On 2 December, 1884, upon the application of the plaintiffs, another citation was issued by the clerk to the defendant administrator, requiring him to file his final account for settlement, as provided by section 1402 of The Code. The account was fully investigated and passed upon by the clerk, in which a balance was found due the administrator, and filed as a final account, from which there was no appeal, but the plaintiffs being dissatisfied therewith brought this action upon the defendant's administration bond to the Fall Term, 1885, of the Superior Court.
His Honor states the evidence, but does not find as a fact that the account made out by the defendant, signed 17 August, 1870, was filed as a final account, but we need not consider the question of the statute of limitations, as we are of the opinion that the judgment rendered at Spring Term, 1870, from which there was no appeal, and the final account stated by the clerk on 16 July, 1885, constituted a bar to the plaintiffs' recovery in this action.
If it be said that the judgment rendered at Spring Term, 1870, in the action brought by these plaintiffs on the administration bond, on which this action is brought, was not a judgment upon the merits, because it does not definitely appear that any report was made by the clerk of an account and settlement of the estate of the intestate as directed by the order of reference in that action.

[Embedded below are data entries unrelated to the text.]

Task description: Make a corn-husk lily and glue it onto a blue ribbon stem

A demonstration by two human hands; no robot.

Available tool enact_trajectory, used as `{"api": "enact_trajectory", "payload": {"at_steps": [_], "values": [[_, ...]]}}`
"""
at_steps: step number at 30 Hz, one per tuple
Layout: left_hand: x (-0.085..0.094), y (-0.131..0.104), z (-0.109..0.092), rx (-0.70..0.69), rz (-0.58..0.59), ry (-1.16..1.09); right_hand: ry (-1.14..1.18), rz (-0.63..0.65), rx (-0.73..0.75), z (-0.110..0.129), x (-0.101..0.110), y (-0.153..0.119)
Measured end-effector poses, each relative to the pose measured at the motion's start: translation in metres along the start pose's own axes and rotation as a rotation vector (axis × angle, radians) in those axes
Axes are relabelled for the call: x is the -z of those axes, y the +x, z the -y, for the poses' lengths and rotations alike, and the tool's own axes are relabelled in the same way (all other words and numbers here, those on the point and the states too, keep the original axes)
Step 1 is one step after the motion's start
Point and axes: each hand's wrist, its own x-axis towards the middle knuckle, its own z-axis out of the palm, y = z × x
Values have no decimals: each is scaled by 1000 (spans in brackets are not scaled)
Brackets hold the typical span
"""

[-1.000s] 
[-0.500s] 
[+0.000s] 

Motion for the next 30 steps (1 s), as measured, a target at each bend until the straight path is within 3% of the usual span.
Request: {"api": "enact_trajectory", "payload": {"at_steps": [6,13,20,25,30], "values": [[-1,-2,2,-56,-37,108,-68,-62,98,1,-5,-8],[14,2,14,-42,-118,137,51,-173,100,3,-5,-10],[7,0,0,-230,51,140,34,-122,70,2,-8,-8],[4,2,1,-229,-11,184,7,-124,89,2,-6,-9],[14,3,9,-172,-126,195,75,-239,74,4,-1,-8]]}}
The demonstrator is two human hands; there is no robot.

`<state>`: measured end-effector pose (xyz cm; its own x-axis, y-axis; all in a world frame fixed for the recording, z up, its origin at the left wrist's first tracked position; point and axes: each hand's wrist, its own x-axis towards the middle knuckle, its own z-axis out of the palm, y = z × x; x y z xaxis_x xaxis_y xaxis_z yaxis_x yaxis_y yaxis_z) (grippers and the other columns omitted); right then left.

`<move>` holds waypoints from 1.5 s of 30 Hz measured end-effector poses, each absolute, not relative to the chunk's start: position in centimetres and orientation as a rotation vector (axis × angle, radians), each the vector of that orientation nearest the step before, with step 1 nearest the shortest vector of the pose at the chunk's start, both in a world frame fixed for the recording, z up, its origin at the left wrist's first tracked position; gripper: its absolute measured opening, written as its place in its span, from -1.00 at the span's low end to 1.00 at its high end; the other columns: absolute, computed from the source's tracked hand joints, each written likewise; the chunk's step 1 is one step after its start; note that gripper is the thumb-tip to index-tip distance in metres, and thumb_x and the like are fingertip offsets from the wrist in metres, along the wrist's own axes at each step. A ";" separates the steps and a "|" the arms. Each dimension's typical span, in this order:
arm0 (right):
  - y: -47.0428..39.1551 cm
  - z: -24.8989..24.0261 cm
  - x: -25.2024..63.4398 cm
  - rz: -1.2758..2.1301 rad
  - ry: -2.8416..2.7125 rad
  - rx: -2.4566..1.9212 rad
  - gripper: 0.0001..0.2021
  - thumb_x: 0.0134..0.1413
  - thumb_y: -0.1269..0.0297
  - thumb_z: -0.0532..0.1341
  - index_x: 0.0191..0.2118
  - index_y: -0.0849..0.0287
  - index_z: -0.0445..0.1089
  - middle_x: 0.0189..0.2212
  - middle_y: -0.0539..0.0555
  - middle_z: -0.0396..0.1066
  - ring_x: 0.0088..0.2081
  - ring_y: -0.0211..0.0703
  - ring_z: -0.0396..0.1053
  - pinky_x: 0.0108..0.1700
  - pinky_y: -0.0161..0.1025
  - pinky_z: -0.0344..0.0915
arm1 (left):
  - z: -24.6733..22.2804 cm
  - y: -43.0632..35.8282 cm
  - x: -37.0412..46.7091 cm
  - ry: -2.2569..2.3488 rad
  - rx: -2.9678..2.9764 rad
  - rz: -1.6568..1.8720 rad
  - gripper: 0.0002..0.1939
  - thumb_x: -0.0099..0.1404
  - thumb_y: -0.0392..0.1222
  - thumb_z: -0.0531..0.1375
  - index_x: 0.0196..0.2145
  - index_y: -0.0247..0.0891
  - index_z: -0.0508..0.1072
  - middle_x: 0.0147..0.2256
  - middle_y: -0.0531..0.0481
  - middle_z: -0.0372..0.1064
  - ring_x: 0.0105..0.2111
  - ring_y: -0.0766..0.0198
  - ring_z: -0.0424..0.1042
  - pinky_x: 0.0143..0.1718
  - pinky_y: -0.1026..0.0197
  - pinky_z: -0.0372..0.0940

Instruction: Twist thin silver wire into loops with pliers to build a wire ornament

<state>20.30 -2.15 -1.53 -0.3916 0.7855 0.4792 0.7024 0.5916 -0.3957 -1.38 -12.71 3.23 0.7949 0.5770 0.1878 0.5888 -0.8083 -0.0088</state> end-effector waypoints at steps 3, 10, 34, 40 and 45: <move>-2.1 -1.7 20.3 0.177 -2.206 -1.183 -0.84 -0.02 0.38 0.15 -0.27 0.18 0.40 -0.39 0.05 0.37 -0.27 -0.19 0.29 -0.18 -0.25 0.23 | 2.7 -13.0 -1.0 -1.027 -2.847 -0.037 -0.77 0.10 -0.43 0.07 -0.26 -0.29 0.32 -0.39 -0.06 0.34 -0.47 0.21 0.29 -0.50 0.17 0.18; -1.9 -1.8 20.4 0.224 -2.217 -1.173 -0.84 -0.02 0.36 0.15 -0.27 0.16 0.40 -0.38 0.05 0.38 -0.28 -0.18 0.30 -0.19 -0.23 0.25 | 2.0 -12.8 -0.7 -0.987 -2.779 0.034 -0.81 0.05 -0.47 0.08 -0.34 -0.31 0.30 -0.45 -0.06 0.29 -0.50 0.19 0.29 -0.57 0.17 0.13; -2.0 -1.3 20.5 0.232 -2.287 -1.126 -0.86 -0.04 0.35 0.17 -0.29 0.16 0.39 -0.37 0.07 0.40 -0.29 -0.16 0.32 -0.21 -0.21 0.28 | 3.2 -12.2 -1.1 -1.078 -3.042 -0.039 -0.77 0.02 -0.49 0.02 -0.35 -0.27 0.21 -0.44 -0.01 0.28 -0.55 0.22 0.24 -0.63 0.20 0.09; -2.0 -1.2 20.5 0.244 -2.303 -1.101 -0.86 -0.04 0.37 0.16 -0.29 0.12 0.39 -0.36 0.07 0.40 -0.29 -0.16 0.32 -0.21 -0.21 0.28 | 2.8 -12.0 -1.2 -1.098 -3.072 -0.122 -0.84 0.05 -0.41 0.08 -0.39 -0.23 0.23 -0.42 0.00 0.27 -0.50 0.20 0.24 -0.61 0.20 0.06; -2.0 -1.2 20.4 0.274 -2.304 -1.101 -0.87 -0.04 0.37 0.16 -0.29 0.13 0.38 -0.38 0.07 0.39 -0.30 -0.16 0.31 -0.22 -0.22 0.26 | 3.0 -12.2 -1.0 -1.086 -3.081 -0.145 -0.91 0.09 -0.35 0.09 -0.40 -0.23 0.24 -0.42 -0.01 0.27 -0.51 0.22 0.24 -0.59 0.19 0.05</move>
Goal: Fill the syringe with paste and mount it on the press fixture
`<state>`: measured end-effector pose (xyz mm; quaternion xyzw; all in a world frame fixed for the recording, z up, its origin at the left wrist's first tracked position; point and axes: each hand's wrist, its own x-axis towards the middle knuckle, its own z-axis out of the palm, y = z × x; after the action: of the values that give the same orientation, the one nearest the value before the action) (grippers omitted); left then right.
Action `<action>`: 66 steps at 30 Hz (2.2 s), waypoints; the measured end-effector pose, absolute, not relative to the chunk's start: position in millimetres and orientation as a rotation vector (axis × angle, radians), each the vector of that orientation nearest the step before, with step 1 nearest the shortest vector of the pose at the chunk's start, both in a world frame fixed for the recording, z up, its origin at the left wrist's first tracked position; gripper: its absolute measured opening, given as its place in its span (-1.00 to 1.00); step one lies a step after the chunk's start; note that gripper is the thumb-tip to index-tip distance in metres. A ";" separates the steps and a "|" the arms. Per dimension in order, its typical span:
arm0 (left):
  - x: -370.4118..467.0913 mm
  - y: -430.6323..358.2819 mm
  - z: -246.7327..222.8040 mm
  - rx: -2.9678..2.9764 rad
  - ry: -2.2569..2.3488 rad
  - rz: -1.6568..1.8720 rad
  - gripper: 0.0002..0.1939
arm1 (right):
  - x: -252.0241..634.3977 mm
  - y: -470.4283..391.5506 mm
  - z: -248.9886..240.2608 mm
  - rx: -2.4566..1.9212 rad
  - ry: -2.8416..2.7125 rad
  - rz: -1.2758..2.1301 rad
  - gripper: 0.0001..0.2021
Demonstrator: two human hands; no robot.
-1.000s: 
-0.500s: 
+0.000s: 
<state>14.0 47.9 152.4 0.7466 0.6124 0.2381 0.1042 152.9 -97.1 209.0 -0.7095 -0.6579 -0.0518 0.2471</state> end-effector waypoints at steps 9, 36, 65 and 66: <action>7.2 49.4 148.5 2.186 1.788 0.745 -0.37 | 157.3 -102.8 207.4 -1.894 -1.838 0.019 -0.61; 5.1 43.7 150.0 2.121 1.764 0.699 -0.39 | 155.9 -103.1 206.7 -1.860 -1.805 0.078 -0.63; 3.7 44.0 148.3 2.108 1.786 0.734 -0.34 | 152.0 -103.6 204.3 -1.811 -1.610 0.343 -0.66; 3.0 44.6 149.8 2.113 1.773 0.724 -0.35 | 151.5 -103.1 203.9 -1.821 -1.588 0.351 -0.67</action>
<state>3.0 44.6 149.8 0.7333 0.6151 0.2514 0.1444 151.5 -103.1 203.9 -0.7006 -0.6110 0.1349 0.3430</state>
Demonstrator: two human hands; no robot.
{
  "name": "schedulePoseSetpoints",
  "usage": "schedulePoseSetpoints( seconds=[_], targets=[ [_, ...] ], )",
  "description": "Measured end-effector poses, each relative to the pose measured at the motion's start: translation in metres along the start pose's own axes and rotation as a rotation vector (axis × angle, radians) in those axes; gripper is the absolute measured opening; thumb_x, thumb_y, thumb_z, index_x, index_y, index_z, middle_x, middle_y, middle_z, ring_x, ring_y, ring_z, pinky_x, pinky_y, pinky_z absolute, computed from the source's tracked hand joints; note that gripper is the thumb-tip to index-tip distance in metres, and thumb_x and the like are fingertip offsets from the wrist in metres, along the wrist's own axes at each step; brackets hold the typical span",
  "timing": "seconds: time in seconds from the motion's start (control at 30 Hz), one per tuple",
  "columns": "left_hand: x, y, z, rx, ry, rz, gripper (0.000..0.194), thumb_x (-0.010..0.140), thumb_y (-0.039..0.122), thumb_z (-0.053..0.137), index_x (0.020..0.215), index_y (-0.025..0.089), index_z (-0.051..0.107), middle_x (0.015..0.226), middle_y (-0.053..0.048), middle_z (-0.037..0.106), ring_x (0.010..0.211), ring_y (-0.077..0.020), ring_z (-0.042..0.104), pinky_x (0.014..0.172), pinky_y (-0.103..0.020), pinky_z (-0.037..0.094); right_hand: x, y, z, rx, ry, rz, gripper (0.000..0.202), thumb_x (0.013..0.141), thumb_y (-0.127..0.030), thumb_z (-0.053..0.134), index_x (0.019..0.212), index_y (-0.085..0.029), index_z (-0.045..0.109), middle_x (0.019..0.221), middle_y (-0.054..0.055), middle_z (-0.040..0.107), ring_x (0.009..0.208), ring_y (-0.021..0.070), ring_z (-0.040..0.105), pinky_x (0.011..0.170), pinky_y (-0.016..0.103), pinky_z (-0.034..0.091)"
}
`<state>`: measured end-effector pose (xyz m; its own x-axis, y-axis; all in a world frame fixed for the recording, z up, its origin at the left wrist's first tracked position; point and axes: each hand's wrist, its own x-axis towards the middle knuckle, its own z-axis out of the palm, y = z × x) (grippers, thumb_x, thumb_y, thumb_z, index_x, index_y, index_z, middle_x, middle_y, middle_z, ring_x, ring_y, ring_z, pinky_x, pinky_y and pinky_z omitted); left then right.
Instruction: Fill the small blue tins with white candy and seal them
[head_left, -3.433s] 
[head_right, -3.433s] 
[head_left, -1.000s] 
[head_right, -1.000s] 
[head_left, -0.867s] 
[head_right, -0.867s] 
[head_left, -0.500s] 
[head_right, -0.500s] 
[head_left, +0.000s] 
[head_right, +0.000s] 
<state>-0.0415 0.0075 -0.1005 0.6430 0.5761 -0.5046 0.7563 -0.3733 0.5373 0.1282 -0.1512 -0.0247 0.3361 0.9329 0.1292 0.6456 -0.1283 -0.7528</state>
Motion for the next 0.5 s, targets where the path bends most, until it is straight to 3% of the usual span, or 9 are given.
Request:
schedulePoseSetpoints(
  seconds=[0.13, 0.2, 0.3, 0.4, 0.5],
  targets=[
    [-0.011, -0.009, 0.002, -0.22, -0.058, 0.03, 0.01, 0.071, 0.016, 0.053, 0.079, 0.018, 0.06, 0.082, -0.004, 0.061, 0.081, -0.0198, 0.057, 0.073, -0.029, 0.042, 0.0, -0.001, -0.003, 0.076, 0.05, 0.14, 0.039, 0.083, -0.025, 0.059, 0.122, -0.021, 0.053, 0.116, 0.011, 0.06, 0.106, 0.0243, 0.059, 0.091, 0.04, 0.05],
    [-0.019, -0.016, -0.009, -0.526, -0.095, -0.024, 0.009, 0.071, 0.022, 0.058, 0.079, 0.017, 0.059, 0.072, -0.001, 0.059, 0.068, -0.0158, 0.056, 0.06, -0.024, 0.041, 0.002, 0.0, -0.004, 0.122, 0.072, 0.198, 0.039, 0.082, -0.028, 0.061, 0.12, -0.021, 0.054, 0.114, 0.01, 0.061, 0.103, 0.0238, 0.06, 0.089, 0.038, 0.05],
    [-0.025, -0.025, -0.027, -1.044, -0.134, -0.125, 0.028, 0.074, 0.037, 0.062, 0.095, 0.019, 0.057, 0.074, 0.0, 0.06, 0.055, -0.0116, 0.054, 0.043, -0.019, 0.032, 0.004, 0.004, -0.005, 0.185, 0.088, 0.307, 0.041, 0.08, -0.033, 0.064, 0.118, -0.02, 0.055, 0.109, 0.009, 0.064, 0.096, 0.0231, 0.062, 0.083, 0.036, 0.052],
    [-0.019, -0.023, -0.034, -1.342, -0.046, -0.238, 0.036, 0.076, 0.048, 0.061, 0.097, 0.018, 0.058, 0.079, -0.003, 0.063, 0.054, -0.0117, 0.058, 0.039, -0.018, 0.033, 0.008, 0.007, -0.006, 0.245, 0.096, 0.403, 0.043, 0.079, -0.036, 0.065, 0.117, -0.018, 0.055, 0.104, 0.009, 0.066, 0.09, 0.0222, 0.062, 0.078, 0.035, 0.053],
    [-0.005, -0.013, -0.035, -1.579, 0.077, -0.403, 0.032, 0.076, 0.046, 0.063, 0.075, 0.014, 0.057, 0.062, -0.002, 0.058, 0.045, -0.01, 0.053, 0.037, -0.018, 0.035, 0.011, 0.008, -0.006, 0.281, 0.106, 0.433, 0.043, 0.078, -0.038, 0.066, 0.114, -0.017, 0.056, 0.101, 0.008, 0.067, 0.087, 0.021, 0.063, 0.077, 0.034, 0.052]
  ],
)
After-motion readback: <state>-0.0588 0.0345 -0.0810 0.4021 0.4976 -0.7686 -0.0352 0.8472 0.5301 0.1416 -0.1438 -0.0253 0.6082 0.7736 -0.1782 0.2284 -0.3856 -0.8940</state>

The answer is, if the judgment be treated as a nonsuit, a new action for the same cause may be brought within one year. The Code, sec. 166. That action was brought by the widow of the intestate and the present plaintiffs on the administration bond of the defendant in 1868 for an account, and this action is brought by the present plaintiffs, who (except the widow, who (471) has no interest in this action) are the same as in that action against the same defendants on the same administration bond in 1885 for the same purpose, and the judgment in the former action is conclusive as to the parties and privies thereto as to everything that might have been litigated and settled in said action, within the scope of the particular issues or matters actually litigated and determined, and the matters or things necessarily implied by them. Williams v. Clouse,91 N.C. 323; Black on Judgments, secs. 609, 610, 613, 615, 633, 644; Freeman on Judgments, sec. 319a.
The plaintiffs allege in their complaint, "that the administrator has not made his final settlement nor filed his final account for same." The record shows, and the fact is found, that at the instance of the plaintiffs the final account of the defendant was audited and filed, the plaintiffs being present and contesting various items therein. There is no *Page 342 allegation of any fraud or mistake in the final account so audited, nor is it attacked in any way by the plaintiffs, and it is at least prima facie correct. Allen v. Royster, 107 N.C. 278, and the cases cited. We are not called upon to review Rowland v. Thompson, 64 N.C. 714, in which the practice that should be observed in taking the final account of administrators is laid down. According to the practice there stated, either party dissatisfied with the final account as audited may appeal. There is no error.
Affirmed.
Cited: Donnelly v. Wilcox, 113 N.C. 409; Bean v. Bean, 135 N.C. 94;Rich v. Morisey, 149 N.C. 48; Marler v. Golden, 172 N.C. 825.